_Assignment_. For the material below, return exactly the lines starting at the one holding "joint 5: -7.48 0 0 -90" and ending at the one holding "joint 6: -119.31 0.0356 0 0", counting both as part of the range.

_Stored data_.
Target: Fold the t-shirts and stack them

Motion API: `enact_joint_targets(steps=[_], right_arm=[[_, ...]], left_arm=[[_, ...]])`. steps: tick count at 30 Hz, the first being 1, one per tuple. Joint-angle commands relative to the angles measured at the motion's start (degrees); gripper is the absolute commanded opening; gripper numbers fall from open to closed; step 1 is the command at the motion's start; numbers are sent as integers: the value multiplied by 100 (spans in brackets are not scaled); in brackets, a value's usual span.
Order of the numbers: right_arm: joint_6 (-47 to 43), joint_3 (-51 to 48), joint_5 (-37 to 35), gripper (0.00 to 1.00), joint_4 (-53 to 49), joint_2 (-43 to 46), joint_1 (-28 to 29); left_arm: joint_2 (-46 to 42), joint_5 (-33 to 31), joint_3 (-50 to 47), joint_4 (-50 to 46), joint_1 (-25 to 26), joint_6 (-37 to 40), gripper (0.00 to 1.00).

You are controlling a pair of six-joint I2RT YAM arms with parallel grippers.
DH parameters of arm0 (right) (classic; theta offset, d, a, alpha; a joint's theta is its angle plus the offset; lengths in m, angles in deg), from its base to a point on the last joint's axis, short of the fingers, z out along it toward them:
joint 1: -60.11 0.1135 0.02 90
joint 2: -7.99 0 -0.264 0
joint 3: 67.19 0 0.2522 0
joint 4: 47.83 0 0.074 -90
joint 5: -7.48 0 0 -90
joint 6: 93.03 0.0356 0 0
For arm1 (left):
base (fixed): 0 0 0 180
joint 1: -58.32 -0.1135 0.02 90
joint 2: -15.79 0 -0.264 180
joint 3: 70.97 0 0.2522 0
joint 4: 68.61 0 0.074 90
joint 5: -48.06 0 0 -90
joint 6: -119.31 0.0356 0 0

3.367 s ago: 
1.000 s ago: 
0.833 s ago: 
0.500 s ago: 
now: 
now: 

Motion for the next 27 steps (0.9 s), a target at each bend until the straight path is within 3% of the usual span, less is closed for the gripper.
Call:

_Result of the exercise_.
joint 5: -7.48 0 0 -90
joint 6: 93.03 0.0356 0 0
For arm1 (left):
base (fixed): 0 0 0 180
joint 1: -58.32 -0.1135 0.02 90
joint 2: -15.79 0 -0.264 180
joint 3: 70.97 0 0.2522 0
joint 4: 68.61 0 0.074 90
joint 5: -48.06 0 0 -90
joint 6: -119.31 0.0356 0 0

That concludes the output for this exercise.